Le 22, saisi d'une résolution modifiant le règlement de l'Assemblée nationale, le Conseil constitutionnel (décision n° 2006-537 DC) :
- a reconnu la conformité à la Constitution de toutes celles de ses dispositions ayant pour objet d'améliorer les conditions du travail législatif. N'appelaient notamment aucune critique de constitutionnalité les mesures tendant à limiter la durée des interventions pouvant être prononcées à l'appui d'une motion de procédure et à assurer la clarté et la sincérité du débat parlementaire en instaurant un délai limite pour le dépôt des amendements.
- a en revanche censuré la partie de la résolution qui obligeait les groupes parlementaires à se rattacher soit à " la majorité ", soit " à l'opposition " et faisait produire à ce rattachement bipolaire des effets quant au droit de participation à certaines activités de contrôle. En requérant des groupes une déclaration d'appartenance à la majorité ou à l'opposition et en conférant, en cas de contestation, un pouvoir de requalification au Bureau de l'Assemblée nationale, la résolution méconnaissait le premier alinéa de l'article 4 de la Constitution et introduisait, au détriment des groupes ne souhaitant se rattacher ni à " la majorité ", ni à " l'opposition ", une différence de traitement injustifiée.

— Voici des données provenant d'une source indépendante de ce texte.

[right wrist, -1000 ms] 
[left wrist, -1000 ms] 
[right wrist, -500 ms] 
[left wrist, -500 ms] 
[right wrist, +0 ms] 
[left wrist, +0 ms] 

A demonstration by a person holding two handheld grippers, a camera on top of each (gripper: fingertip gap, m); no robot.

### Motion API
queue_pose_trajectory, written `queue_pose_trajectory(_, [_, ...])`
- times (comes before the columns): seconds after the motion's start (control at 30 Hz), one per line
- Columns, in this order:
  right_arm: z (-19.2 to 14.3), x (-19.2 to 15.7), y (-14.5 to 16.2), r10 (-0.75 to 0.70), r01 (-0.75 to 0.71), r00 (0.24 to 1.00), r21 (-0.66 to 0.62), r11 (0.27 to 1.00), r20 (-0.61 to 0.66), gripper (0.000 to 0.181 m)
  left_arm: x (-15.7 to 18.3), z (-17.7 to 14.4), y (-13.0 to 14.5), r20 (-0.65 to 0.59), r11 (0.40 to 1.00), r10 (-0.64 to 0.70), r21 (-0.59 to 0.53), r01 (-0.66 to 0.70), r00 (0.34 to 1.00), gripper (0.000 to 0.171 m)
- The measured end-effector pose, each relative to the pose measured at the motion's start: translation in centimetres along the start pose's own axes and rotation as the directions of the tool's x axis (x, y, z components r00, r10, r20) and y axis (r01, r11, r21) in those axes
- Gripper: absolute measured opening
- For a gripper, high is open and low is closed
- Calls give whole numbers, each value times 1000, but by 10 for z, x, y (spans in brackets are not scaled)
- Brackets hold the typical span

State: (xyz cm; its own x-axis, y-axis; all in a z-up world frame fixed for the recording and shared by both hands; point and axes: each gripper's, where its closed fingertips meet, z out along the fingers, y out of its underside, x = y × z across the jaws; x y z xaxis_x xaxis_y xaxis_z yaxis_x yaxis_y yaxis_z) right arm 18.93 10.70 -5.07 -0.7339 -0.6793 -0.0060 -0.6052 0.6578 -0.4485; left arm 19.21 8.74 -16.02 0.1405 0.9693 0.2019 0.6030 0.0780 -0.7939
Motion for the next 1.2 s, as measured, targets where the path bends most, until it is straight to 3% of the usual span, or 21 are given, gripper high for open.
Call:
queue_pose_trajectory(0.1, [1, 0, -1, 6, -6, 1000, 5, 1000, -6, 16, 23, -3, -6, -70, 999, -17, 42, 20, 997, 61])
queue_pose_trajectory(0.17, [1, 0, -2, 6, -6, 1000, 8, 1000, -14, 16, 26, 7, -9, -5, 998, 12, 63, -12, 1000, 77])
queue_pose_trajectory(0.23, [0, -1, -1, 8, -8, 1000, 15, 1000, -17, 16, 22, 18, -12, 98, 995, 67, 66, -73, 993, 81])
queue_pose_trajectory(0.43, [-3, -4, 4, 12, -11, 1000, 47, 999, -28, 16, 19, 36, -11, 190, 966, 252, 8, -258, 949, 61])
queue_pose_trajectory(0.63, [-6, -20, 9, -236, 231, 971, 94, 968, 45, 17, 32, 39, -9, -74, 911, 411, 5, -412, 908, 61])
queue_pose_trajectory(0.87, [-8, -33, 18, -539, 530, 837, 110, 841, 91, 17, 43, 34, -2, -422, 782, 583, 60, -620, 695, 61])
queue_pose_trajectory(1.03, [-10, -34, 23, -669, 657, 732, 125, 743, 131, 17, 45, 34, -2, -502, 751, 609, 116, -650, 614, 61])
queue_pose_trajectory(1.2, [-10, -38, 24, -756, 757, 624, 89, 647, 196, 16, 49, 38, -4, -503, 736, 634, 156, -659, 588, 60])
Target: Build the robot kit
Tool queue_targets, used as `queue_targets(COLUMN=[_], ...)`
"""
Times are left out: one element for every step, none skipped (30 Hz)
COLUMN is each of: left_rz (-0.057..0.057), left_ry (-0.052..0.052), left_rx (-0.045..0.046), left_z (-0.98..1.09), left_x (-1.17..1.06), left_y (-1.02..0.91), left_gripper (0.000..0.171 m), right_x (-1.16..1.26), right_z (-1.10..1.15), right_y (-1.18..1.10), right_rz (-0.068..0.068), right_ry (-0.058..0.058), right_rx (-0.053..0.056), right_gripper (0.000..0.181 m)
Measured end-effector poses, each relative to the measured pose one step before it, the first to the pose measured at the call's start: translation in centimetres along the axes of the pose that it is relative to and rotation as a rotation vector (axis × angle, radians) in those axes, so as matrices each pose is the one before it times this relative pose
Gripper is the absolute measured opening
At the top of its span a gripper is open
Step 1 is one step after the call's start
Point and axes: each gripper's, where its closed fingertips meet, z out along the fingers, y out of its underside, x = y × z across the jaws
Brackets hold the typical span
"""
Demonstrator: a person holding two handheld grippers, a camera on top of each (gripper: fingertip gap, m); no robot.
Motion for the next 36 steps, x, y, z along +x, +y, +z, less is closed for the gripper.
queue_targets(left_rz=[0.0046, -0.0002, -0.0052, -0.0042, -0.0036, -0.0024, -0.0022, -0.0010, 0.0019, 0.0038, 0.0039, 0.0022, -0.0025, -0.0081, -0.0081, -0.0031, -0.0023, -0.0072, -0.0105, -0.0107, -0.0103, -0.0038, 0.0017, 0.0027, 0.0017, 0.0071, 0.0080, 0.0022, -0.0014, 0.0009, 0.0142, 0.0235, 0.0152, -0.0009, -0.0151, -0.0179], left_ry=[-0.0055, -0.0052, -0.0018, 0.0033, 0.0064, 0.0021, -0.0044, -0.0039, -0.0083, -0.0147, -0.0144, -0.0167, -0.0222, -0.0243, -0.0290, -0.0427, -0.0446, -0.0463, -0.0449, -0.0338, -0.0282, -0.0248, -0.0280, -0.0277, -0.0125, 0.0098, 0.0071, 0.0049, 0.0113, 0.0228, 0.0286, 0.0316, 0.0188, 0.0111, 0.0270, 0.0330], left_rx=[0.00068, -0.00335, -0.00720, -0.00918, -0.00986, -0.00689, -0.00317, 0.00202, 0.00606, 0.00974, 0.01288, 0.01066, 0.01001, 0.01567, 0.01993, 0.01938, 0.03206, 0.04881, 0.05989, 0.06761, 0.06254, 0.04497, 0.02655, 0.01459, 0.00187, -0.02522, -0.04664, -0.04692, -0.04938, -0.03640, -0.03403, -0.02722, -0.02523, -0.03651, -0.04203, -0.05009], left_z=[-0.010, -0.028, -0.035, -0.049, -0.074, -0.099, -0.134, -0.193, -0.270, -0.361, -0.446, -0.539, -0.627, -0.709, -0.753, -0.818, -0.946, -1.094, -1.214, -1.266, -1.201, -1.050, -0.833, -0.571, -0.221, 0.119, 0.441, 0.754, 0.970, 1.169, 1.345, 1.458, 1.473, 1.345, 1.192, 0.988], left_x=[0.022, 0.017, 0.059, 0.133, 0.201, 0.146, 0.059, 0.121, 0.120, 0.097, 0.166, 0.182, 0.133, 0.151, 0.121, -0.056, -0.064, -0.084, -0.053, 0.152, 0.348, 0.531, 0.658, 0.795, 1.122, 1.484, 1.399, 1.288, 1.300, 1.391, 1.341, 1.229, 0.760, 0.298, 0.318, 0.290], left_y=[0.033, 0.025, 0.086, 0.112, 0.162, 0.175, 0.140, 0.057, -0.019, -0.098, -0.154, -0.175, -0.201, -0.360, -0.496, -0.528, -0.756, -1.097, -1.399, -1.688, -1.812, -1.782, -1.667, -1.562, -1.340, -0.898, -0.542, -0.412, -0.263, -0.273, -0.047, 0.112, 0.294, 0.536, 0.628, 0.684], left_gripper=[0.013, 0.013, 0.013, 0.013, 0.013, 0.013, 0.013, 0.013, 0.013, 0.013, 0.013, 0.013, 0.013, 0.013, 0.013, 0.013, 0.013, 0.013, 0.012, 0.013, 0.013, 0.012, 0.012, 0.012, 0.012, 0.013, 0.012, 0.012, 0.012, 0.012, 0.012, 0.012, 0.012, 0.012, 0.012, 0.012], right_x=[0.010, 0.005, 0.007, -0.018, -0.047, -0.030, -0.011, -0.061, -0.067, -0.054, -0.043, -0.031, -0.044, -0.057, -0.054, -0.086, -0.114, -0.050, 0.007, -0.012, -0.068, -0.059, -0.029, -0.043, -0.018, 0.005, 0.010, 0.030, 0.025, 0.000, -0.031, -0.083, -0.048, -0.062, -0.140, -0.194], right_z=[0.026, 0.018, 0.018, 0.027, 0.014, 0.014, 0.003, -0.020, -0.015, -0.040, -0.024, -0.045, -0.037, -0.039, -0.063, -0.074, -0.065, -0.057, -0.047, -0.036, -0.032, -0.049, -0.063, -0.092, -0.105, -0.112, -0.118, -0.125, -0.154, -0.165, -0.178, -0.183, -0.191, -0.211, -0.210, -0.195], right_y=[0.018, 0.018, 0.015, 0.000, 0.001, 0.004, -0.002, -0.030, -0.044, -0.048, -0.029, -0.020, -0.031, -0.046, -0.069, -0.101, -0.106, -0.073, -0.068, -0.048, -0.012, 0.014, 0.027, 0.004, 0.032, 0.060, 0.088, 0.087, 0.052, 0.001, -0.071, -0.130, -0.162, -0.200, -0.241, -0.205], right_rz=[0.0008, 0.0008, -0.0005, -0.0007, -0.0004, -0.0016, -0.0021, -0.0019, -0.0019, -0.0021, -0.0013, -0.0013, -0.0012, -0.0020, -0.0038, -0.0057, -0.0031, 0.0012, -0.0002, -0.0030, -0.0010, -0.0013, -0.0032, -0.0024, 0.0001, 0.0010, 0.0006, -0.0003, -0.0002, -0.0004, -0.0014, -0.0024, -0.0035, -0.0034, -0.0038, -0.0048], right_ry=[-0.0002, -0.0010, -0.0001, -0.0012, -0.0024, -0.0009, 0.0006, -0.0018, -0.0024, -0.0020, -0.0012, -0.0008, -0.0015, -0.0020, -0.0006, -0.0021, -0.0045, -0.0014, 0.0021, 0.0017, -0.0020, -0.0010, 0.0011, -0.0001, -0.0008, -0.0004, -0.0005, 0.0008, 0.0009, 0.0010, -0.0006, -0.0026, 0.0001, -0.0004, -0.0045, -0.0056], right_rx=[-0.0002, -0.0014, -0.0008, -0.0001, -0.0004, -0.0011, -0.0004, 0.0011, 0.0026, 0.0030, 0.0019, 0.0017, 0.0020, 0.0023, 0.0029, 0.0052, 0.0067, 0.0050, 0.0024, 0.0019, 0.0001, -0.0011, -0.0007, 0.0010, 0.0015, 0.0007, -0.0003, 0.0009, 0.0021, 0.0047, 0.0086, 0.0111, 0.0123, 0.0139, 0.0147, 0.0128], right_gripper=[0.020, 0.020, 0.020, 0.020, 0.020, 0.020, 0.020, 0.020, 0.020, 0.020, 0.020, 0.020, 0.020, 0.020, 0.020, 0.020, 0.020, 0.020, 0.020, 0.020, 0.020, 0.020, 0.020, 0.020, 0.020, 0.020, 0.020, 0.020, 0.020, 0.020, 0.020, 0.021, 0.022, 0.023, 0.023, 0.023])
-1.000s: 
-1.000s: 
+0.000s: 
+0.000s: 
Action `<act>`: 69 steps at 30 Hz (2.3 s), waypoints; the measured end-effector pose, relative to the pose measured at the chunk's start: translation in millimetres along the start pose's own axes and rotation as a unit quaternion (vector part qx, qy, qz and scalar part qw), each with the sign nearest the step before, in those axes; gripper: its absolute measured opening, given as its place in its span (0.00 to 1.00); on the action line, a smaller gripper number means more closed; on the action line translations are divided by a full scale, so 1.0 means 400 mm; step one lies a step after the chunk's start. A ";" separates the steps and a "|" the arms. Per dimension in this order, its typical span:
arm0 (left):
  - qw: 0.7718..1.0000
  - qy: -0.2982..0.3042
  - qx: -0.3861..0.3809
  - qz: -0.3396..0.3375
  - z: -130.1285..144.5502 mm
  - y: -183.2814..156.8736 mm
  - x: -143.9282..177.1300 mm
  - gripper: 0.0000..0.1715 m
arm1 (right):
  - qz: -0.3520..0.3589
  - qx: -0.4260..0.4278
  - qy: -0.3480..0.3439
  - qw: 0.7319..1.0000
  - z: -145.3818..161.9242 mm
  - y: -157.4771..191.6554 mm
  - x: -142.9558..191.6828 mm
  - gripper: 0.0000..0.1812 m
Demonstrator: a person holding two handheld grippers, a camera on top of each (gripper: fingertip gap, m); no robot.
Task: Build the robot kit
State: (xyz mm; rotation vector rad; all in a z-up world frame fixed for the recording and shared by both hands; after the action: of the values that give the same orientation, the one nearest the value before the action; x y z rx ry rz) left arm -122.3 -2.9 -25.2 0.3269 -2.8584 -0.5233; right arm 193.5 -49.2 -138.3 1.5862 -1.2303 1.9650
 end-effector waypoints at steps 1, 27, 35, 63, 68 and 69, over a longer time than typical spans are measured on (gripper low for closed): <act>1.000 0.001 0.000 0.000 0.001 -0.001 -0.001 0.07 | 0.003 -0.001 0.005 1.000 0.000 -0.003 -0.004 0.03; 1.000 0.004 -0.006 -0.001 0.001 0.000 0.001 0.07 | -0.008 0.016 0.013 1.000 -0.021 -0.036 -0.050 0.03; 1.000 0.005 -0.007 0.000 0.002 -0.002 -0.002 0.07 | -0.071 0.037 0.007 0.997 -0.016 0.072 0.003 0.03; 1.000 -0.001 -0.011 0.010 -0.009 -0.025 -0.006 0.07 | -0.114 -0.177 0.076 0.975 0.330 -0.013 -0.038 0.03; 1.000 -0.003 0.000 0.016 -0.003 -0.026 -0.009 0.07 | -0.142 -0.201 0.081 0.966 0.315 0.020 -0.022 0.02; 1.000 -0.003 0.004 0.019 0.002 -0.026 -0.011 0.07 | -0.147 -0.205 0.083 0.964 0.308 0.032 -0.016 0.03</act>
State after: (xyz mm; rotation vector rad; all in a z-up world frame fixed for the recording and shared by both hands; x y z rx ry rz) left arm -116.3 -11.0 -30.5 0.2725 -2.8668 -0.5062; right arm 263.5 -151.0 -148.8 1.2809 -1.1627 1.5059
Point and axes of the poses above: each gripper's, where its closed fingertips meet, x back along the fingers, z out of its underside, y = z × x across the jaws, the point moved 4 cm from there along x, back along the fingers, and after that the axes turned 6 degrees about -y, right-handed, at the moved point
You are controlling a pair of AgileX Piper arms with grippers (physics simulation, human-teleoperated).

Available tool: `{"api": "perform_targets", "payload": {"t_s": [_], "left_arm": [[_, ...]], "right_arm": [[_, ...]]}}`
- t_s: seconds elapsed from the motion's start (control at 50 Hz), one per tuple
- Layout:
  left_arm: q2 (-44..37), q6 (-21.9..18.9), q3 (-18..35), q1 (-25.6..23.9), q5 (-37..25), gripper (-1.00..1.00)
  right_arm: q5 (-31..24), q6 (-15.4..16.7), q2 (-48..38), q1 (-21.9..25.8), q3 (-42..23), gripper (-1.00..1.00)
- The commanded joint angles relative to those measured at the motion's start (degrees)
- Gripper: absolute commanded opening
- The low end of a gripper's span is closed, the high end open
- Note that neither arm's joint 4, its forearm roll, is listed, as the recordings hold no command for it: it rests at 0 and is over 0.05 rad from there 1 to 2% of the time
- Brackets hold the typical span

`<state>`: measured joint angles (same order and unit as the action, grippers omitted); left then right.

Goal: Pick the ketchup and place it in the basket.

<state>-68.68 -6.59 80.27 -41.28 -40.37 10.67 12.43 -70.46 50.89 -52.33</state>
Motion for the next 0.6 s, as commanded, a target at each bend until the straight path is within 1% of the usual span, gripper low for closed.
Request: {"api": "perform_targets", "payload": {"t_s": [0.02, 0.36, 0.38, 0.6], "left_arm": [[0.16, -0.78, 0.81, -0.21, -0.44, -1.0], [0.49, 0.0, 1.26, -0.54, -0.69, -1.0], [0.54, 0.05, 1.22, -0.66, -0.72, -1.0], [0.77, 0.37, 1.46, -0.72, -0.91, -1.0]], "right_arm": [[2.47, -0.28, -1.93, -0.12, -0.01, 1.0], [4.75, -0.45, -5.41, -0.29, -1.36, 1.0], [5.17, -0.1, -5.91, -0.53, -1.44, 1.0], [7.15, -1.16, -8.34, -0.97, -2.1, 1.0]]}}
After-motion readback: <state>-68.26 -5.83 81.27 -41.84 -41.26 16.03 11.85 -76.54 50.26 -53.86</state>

Le 29, par sa décision n° 2006-18 D, le Conseil constitutionnel a prononcé un non lieu à statuer sur la demande dont il avait été saisi par le garde des sceaux le 16 juin 2006, qui tendait à la constatation de la déchéance de plein droit d'un mandat de député, du fait de l'inéligibilité frappant l'intéressé et résultant expressément d'une condamnation devenue définitive. Le député avait en effet démissionné dans l'intervalle.

Juillet

Le 13, par sa décision n° 2006-538 DC, le Conseil constitutionnel a rejeté le recours contre la loi portant règlement définitif du budget 2005 dont l'avait saisi plus de soixante députés. La loi de règlement pour 2005 est la dernière loi de règlement dont le contenu est régi par l'ordonnance organique du 2 janvier 1959. Contrairement à la nouvelle loi organique relative aux lois de finances du 1er août 2001 (LOLF), l'ordonnance organique du 2 janvier 1959 met en oeuvre une comptabilité de caisse et ne soumet pas à l'approbation du Parlement un résultat comptable prenant en compte dépenses et recettes en droits constatés et opérations patrimoniales. Etaient dès lors inopérants les griefs des requérants qui, reprenant les critiques adressées par la Cour des comptes à l'exécution du budget de 2005, anticipaient pour une large part sur l'emploi de notions de comptabilité générale qui résultera de la pleine application de la LOLF. Ainsi, contrairement à ce que soutenaient les requérants, le résultat budgétaire de l'exercice 2005 n'avait pas à enregistrer la reprise par l'Etat de la dette du fonds de financement de la protection sociale agricole. A l'avenir, cependant, le résultat comptable de l'exercice, voté en loi de règlement, devra intégrer la reprise de dette d'un organisme tiers par l'Etat.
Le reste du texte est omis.